Та стихия, куда от “скудного дола” уносит поэта вдохновение, названа в “Ласточках” “чуждой” — в других стихах поэт говорит о ней как о “родной”: “Тоскливый сон прервать единым звуком, / Упиться вдруг неведомым, родным, / Дать жизни вздох, дать сладость тайным мукам, / Чужое вмиг почувствовать своим; / Шепнуть о том, пред чем язык немеет...” (“Одним толчком согнать ладью живую...”, 1887). Но лишь на миг эта “запредельная стихия” оказывается “родной”, лишь на каплю можно ее “зачерпнуть” — у Фета, в отличие от Тютчева с его органическим космизмом, всегда чувствуется какой-то барьер, отделяющий поэта от мира красоты, творчества, любви, от всего того великого и непостижимого, что связывает человека с вечностью; Фету, по его признанию, приходилось усилием “пробивать будничный лед, чтобы хотя на мгновение вздохнуть чистым и свободным воздухом поэзии” (предисловие к третьему выпуску “Вечерних огней”)5.
Свой духовный опыт Фет по-тютчевски обобщает в “Ласточках”, прибегая даже к значимой цитате: “человеческое я” взято из стихотворения Тютчева “Смотри, как на речном просторе...” (1851) — но от этого общечеловеческого обобщения он возвращается к личному Я, чтобы выразить личное ощущение: путь духовного дерзания — это “запретный путь” для человека. Но почему?

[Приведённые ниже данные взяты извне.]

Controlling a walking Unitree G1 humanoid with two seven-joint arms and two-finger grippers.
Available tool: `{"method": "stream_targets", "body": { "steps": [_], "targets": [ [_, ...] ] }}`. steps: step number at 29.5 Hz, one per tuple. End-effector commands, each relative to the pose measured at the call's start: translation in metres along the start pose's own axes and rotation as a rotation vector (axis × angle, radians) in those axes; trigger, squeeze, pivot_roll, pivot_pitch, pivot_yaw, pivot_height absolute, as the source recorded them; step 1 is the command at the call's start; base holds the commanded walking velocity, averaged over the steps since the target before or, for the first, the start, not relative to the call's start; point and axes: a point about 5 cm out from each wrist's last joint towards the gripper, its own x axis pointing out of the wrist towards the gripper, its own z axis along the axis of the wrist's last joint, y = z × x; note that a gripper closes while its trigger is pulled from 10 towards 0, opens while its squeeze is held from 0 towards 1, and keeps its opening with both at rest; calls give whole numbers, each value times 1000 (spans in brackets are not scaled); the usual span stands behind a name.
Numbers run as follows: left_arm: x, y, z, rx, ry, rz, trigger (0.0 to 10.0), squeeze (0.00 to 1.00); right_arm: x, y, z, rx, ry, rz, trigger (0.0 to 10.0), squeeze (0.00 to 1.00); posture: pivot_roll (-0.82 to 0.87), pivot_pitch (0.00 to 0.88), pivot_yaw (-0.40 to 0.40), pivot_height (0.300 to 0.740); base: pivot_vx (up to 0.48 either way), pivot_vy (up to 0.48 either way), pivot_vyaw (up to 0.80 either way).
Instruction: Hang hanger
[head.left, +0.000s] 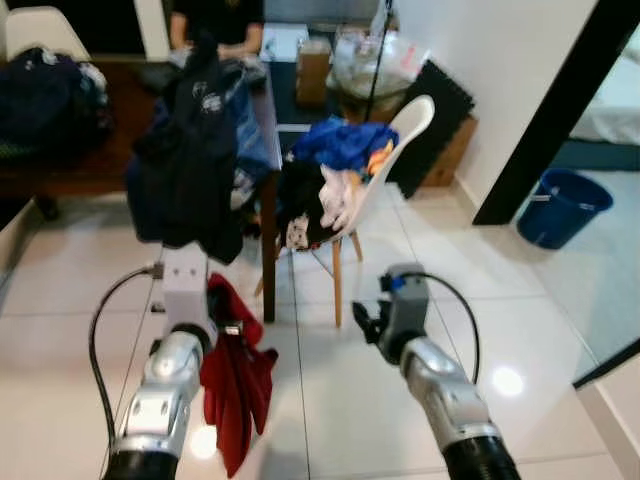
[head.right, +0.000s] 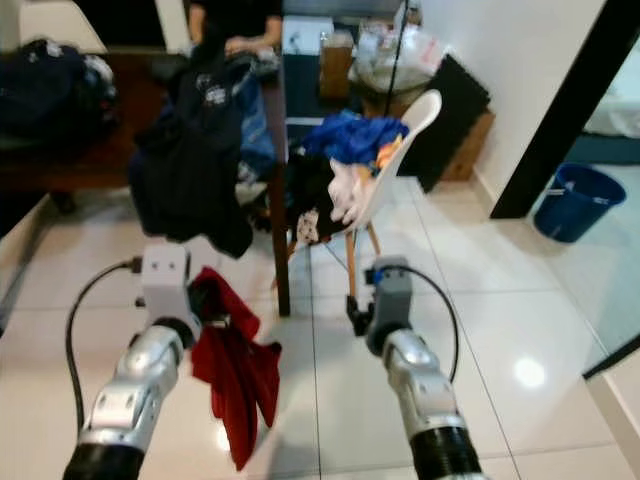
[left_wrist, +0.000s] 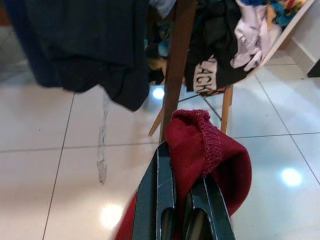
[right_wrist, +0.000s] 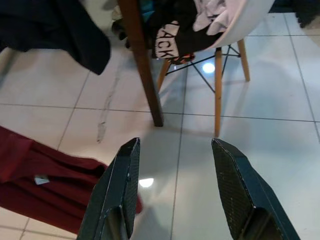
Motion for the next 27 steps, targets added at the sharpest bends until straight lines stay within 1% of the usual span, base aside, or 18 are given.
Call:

Прямого и простого ответа нет, есть лишь вопросы и сомнения, но многое выражено словами “сосуд скудельный”, имеющими архаично-библейское звучание. “Скудельный” означает не просто “глиняный”, но и “тленный, бренный, земной, преходящий”6 — в самой земной природе человека заключен для Фета тот барьер, которым пресекается его духовный порыв; для высшего, духовного начала, для “вдохновенья” в этой поэтической антропологии оставлено очень мало места — человек может лишь на миг соприкоснуться с вечностью в своем “дерзновенье”, как ласточка — с водной гладью.